Soal kemenyan juga. Itu bisa mengindikasikan macam-macam. Bisa jadi hanya bagian dari adat istiadat, tapi bisa jadi juga itu adalah bagian dari pelaksanaan ritual tertentu. Tapi lagi-lagi kita tidak bisa menyimpulkan lebih jauh. Karena informasi yang kita punya terlalu sumir.
Baiklah San. Kau teruskan aja menggali informasi. Mungkin ke tetangga lainnya juga.
Aku sendiri sampai sekarang sama sekali masih belum bisa mengingat lagi di mana pernah mendengar nama Ranti Pusparini. Mudah-mudahan nanti ada jalannya," tutur Mas Lukman mengakhiri.
Demikian pembicaraan kami hari itu. Belum ada titik terang yang bisa menjelaskan kenapa rumah kami menjadi angker.
Atas perintah Mas Lukman, aku dan anak-anak tetap bertahan di rumahnya. Sementara, Mas Ikhsan kembali pulang.
*****
Pagi itu di kantornya Lukman sedang memilah-milah arsip. Beberapa arsip yang sudah memenuhi masa retensi akan dia pindahkan ke gudang.
Map-map folder yang memenuhi lemari arsipnya dia pilah satu per satu. Yang usia datanya telah melebihi dua tahun dia keluarkan.
Ketika mengambil map folder data pembayaran gaji karyawan tahun 2013 tiba-tiba Lukman teringat sesuatu.
Map ini dulu dia juga yang mengarsipkan tahun 2015. Saat dia baru mulai bekerja lagi di kantor pusat setelah lebih dua tahun bertugas di Kalimantan.
Dia amati map itu. Lalu dia bolak-balik arsip di dalamnya.
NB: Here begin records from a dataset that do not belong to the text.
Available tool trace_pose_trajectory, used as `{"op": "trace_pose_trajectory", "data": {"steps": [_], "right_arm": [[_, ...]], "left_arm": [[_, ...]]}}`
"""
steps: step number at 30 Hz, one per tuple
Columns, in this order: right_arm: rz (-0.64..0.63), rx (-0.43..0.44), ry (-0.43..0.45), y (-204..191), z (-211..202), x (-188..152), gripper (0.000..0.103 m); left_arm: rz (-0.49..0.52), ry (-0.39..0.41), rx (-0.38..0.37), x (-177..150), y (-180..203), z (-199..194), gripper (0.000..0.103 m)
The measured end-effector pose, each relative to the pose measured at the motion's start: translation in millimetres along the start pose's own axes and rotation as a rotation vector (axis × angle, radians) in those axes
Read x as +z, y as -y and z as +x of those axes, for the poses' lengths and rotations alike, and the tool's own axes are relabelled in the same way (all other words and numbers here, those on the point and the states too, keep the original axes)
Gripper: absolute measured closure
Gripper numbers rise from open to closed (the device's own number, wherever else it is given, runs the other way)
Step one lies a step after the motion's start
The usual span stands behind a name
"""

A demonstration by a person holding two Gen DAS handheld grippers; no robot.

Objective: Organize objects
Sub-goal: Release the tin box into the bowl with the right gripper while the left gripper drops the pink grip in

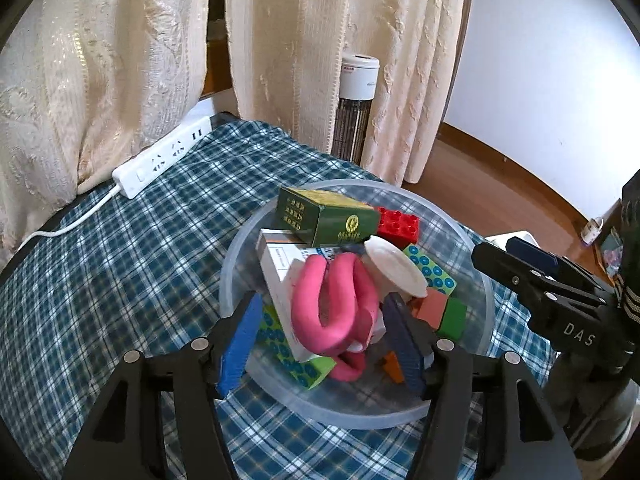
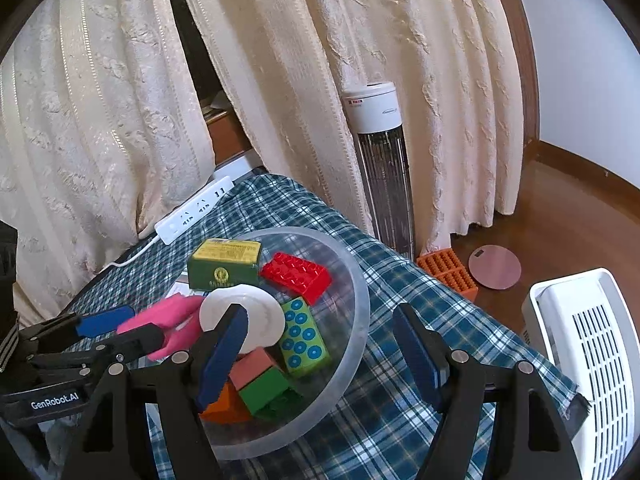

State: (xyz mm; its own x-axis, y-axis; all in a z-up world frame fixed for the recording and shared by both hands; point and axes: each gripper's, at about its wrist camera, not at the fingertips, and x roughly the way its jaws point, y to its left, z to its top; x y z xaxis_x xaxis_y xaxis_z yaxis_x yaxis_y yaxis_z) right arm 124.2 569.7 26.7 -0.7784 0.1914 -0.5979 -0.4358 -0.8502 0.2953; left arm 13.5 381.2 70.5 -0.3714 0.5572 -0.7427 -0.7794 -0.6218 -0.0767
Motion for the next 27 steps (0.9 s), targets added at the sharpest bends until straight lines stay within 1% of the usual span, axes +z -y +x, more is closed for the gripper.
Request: {"op": "trace_pose_trajectory", "data": {"steps": [6,8,10,12,15,21,27], "right_arm": [[-0.004,0.011,-0.005,-5,0,-2,0.025],[-0.008,0.014,-0.006,-7,-1,-2,0.023],[-0.005,0.019,-0.007,-8,-4,-3,0.020],[-0.004,0.025,-0.008,-10,-6,-4,0.016],[-0.008,0.032,-0.013,-13,-9,-6,0.011],[-0.037,0.030,-0.012,-26,-17,-11,0.002],[-0.032,-0.004,0.010,-31,-29,-15,0.000]], "left_arm": [[-0.013,0.000,0.013,-6,-7,-6,0.038],[-0.018,-0.002,0.017,-9,-9,-6,0.038],[-0.016,0.001,0.036,-12,-10,-8,0.038],[-0.005,0.010,0.065,-15,-9,-11,0.035],[-0.002,0.025,0.083,-18,-10,-16,0.029],[-0.034,0.052,0.101,-23,-18,-30,0.026],[-0.069,0.094,0.149,-30,-27,-45,0.021]]}}
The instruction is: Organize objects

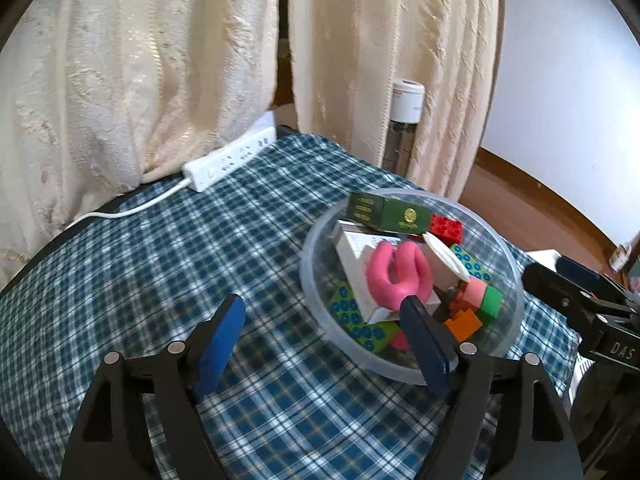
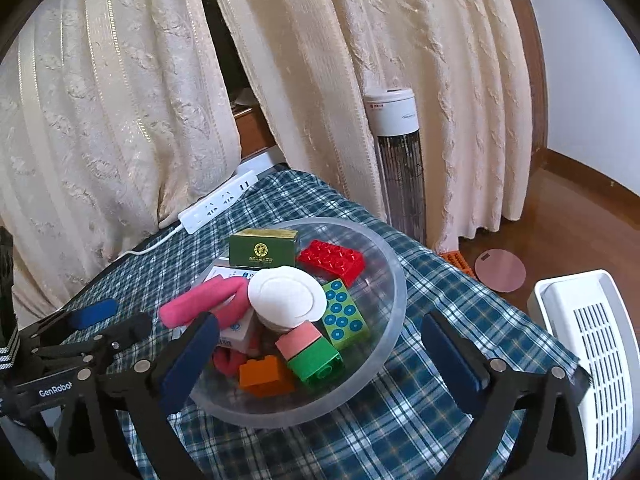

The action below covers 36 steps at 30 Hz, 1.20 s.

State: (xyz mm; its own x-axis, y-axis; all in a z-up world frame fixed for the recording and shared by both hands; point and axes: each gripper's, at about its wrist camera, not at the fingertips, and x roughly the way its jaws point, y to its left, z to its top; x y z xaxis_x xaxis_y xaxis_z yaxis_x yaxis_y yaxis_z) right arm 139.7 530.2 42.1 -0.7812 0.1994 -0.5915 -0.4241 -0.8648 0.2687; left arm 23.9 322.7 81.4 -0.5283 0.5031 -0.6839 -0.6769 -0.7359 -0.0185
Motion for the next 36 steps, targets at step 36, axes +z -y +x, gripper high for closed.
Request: {"op": "trace_pose_trajectory", "data": {"steps": [36], "right_arm": [[-0.133,-0.157,0.040,-61,-50,-32,0.000]], "left_arm": [[-0.004,0.062,0.091,-32,-24,-59,0.011]]}}
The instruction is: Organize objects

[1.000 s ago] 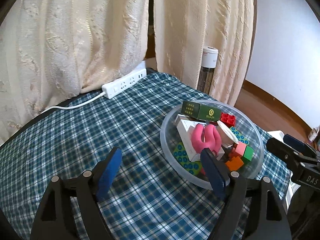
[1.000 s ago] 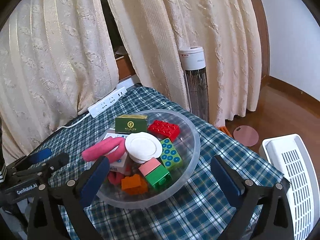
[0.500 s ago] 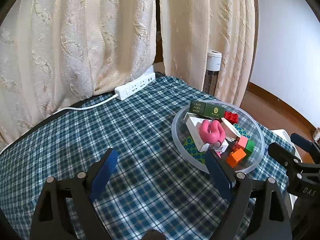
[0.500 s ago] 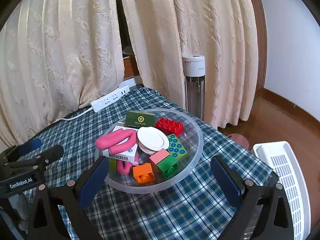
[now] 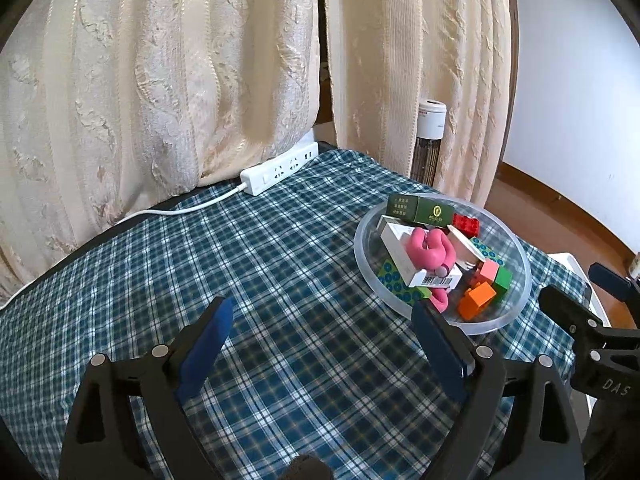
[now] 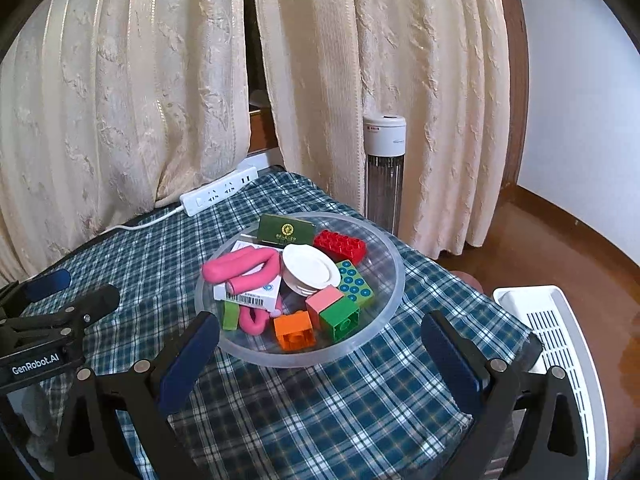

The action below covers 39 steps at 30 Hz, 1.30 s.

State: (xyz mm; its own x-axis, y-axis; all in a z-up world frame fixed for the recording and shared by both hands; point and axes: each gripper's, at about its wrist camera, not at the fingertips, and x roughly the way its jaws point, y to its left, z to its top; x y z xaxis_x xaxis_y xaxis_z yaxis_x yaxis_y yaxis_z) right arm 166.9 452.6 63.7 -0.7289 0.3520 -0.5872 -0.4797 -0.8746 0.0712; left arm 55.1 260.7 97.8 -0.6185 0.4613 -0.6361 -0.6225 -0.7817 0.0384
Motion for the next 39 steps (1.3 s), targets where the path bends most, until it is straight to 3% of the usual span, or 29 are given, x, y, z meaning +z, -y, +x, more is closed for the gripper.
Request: {"op": "trace_pose_trajectory", "data": {"steps": [10,39], "right_arm": [[-0.057,-0.072,0.025,-8,-3,-4,0.000],[-0.042,-0.075,0.010,2,1,-10,0.000]], "left_arm": [[0.023,0.014,0.003,-1,4,-7,0.011],[0.069,-0.033,-0.031,-8,18,0,0.006]]}}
Lukman tertegun ketika jemarinya akan membalik satu set berkas.
Berkas itu adalah arsip daftar pembayaran gaji karyawan Bulan Januari 2013.
Paling atas tertera nama Direktur Utama. Kemudian berturut-turut nama jajaran direksi lainnya.
Terus ke bawah, tertera nama RANTI PUSPARINI, jabatan Sekretaris Pimpinan.
Lukman terkesiap. Dia balik arsip pembayaran gaji bulan-bulan berikutnya.
Hingga bulan Juni masih ada pembayaran gaji atas nama Ranti Pusparini, dengan jabatan yang juga sama, Sekretaris Pimpinan.
Namun, di arsip pembayaran gaji, bulan Juli, nama itu sudah tidak muncul lagi.
"Berarti dia hanya enam bulan bekerja di perusahaan ini," gumam Lukman.
Lukman tersadar. Ini sebabnya kenapa dia merasa pernah kenal nama itu. Karena memang pernah membacanya ketika akan menyimpan arsip itu tahun 2015 lalu.
"Rupanya Ranti Pusparini pernah jadi sekretaris pimpinan selama enam bulan di perusahaan ini ketika aku di Kalimantan," gumamnya.
"Dan selama ini aku tidak sadar, dia juga pernah menghuni rumah warisan orang tuaku selama enam bulan," gumamnya lagi.